## [Data shown]
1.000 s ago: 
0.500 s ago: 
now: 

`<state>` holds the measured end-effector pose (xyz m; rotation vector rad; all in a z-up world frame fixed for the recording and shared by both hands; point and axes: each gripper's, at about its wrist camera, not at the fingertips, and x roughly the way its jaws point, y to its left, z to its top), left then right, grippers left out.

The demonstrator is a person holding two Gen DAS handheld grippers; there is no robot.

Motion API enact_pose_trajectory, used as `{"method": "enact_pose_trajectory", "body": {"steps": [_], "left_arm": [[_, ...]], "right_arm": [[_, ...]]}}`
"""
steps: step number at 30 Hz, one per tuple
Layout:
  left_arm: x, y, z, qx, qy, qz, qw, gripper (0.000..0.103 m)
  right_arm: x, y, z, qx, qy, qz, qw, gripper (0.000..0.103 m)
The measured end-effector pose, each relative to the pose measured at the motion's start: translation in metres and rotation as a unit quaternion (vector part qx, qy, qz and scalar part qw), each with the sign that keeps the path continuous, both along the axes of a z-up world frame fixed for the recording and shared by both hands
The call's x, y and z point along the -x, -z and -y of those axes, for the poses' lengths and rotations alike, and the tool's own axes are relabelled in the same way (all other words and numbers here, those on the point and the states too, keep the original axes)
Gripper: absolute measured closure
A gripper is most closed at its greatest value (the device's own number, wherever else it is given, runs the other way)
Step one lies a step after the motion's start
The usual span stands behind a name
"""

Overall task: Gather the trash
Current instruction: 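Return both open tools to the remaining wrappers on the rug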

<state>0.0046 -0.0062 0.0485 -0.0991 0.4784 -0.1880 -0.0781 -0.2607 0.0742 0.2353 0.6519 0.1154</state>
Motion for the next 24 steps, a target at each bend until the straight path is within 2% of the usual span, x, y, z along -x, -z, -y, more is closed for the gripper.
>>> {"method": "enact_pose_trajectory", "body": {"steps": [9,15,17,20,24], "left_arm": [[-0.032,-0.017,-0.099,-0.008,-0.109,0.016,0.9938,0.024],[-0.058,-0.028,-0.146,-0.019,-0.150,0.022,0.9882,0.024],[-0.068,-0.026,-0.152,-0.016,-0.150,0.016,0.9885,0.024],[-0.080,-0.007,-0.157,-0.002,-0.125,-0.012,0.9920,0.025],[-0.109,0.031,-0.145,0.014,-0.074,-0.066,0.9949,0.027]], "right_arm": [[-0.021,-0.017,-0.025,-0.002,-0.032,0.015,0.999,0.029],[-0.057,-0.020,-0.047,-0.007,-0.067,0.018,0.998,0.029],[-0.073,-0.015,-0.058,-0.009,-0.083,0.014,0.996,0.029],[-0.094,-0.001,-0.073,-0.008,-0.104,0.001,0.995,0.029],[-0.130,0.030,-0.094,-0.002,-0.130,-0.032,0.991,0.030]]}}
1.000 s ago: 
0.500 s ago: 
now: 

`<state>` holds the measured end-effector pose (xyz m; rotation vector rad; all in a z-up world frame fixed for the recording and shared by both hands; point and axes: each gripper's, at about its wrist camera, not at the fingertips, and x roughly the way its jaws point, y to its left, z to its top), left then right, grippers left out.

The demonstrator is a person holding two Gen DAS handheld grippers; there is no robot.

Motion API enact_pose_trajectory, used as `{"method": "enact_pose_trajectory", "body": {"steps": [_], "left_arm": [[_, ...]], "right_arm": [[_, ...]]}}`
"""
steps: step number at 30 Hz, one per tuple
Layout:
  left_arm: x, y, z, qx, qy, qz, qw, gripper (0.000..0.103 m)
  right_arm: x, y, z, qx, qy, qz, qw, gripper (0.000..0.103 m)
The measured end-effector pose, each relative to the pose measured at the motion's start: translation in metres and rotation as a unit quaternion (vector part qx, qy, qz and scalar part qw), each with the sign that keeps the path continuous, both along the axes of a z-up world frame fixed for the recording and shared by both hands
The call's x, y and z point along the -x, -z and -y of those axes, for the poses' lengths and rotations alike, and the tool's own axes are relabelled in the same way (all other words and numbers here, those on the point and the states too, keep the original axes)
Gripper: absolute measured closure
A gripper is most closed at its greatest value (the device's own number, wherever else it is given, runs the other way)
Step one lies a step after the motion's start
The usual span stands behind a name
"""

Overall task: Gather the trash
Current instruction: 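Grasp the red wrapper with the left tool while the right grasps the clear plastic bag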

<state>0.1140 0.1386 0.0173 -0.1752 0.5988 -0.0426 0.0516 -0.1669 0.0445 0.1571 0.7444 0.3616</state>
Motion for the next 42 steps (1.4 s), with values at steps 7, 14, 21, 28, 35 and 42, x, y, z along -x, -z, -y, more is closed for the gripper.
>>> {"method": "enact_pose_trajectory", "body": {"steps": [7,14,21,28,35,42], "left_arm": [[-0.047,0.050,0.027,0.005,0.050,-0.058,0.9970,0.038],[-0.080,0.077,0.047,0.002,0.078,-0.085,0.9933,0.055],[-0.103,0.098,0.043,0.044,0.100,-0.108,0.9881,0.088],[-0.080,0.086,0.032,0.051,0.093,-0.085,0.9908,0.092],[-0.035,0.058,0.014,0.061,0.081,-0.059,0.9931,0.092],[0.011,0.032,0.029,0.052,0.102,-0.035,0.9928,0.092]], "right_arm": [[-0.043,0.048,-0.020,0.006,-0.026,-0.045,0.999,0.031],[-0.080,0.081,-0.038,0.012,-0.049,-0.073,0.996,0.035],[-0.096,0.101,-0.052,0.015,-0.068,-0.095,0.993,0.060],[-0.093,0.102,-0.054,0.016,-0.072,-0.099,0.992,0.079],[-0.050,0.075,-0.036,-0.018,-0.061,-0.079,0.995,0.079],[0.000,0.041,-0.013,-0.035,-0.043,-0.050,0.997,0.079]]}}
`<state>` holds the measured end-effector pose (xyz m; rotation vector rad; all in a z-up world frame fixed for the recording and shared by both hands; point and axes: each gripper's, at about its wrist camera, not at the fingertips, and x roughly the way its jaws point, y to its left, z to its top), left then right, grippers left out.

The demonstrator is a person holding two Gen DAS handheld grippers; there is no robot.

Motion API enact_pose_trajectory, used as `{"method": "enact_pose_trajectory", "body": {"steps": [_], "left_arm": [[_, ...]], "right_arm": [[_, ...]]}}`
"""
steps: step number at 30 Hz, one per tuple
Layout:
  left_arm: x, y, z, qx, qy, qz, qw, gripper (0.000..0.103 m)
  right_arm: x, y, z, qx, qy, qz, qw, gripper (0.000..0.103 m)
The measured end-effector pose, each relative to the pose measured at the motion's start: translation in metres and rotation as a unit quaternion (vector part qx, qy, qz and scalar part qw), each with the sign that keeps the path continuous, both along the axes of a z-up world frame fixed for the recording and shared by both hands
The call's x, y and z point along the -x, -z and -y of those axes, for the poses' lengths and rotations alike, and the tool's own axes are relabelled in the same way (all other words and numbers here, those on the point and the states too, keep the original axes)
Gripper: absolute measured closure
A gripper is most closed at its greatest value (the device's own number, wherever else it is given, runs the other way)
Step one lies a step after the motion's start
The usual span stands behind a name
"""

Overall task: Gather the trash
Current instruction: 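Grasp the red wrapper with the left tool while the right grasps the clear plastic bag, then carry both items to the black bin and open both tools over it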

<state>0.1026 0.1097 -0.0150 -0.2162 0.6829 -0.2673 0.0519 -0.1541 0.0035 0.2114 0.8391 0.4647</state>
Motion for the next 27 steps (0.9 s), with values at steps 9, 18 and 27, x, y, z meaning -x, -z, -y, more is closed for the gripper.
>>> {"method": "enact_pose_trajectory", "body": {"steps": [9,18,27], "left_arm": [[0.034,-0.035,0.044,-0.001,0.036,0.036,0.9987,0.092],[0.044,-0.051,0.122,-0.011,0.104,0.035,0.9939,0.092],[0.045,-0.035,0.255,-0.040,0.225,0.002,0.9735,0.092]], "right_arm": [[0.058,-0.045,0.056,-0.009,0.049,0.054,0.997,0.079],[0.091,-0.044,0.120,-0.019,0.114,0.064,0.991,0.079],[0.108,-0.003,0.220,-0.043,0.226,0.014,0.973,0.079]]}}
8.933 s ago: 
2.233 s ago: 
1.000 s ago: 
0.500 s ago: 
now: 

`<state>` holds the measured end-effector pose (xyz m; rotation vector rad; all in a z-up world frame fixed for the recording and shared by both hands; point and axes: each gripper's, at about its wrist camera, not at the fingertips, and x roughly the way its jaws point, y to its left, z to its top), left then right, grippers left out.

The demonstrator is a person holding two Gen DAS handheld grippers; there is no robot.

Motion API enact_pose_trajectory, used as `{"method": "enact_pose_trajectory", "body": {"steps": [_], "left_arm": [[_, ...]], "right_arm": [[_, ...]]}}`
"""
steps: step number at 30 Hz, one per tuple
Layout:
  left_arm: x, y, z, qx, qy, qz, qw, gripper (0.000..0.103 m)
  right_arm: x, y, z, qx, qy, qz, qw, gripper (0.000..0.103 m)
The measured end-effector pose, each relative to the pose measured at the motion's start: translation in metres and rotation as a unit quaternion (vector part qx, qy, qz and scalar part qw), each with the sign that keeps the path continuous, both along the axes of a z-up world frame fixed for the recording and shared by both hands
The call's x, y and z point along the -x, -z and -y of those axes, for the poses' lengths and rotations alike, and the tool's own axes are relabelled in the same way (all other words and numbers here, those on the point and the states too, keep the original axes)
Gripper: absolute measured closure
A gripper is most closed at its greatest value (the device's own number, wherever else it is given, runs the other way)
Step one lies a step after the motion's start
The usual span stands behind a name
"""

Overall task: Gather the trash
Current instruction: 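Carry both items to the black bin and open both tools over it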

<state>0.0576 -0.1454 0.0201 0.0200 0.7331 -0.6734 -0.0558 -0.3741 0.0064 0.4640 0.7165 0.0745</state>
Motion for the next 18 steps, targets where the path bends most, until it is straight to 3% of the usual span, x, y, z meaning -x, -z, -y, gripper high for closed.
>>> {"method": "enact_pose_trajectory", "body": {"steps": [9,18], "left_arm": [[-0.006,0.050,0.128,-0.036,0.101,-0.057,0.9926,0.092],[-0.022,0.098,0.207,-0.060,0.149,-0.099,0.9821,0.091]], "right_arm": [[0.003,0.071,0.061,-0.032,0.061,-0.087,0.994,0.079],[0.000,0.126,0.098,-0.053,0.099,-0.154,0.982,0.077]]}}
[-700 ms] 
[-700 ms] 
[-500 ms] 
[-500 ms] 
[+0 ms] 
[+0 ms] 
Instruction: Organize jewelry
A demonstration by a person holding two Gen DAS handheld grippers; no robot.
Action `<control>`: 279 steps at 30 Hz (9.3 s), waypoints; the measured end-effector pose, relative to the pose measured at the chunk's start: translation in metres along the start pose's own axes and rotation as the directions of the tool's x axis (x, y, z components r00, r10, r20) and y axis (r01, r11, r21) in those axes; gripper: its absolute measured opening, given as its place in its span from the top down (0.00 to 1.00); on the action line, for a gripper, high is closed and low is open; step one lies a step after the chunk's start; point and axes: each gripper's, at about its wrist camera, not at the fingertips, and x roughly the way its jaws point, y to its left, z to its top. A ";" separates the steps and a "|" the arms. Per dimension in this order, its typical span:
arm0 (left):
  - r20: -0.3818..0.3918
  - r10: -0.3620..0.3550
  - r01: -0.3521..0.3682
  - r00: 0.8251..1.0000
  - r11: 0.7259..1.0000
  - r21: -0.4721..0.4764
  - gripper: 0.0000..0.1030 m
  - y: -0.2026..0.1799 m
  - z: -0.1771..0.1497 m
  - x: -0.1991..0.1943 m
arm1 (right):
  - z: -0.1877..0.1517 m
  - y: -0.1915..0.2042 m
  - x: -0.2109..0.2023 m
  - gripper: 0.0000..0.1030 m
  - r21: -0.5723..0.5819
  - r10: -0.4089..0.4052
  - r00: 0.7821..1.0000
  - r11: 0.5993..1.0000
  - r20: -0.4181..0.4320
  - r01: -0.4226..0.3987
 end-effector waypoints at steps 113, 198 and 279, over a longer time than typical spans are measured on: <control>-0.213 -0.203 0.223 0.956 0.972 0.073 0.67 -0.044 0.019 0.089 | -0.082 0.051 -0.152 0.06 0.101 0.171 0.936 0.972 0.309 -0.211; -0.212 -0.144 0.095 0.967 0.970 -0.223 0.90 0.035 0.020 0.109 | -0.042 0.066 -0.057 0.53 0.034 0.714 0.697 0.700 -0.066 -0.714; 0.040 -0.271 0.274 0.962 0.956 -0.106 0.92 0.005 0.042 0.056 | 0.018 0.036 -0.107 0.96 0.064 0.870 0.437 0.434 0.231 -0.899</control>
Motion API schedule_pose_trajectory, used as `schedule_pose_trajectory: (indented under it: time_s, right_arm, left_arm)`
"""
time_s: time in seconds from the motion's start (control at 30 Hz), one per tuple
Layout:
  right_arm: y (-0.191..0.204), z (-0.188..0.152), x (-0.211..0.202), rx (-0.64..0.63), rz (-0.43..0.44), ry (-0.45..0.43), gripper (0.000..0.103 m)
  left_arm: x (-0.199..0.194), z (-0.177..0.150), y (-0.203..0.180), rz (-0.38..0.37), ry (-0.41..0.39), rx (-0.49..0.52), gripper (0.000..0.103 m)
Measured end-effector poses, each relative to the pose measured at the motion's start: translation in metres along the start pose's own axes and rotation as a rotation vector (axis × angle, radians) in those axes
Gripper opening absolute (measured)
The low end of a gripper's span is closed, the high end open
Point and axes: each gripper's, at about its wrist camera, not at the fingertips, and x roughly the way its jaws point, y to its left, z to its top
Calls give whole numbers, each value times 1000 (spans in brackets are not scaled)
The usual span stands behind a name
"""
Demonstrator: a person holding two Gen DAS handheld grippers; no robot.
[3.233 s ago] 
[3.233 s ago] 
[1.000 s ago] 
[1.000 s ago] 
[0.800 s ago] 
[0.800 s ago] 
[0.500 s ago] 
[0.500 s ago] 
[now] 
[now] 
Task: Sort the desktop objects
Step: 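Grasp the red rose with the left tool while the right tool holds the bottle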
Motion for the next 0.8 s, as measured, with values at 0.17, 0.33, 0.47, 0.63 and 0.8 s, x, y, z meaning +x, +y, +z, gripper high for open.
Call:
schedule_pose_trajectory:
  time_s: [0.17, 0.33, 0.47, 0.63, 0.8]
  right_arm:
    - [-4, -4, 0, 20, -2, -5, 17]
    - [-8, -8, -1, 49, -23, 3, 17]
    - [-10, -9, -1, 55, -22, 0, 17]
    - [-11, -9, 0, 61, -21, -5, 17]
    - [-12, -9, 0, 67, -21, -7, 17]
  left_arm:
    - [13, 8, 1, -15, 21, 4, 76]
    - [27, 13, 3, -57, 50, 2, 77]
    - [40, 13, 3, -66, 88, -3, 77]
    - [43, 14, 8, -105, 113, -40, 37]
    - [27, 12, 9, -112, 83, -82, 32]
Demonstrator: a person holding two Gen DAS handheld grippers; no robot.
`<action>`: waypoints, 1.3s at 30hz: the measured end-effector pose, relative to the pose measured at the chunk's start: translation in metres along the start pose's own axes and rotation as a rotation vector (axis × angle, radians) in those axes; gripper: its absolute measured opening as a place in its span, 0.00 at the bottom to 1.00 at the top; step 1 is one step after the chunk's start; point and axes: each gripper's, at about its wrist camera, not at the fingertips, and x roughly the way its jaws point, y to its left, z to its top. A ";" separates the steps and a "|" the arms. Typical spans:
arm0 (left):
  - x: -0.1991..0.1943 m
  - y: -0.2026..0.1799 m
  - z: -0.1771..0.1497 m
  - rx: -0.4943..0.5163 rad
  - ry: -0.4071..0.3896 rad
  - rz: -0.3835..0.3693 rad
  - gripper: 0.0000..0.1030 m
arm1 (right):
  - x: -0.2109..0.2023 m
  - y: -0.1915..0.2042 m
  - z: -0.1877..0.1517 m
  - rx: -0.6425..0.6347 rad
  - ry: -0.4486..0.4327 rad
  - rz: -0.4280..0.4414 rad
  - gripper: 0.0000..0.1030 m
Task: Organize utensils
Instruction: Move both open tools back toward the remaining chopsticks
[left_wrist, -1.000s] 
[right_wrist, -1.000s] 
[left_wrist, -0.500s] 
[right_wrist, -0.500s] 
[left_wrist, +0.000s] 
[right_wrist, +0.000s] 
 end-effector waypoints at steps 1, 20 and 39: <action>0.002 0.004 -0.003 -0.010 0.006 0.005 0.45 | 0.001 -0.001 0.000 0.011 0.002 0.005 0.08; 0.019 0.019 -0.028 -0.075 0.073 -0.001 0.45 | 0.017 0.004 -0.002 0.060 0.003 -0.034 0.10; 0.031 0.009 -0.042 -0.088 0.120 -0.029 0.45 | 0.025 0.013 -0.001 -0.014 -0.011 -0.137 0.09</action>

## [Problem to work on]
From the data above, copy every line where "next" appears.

## [Result of the exercise]
Motion for the next 24 steps, a target at each bend until the straight path is within 2% of the usual span, x, y, z along -x, -z, -y, more is closed for the gripper.
Motion for the next 42 steps (1.4 s), with values at steps 7, 14, 21, 28, 35 and 42, x, y, z along -x, -z, -y, more is closed for the gripper.
Motion for the next 27 steps (0.9 s), with values at steps 9, 18 and 27, x, y, z meaning -x, -z, -y, more is closed for the gripper.
Motion for the next 18 steps, targets where the path bends most, until it is straight to 3% of the usual span, x, y, z meaning -x, -z, -y, gripper high for closed.
Motion for the next 0.8 s, as measured, with values at 0.17, 0.33, 0.47, 0.63 and 0.8 s, x, y, z meaning +x, +y, +z, gripper high for open.

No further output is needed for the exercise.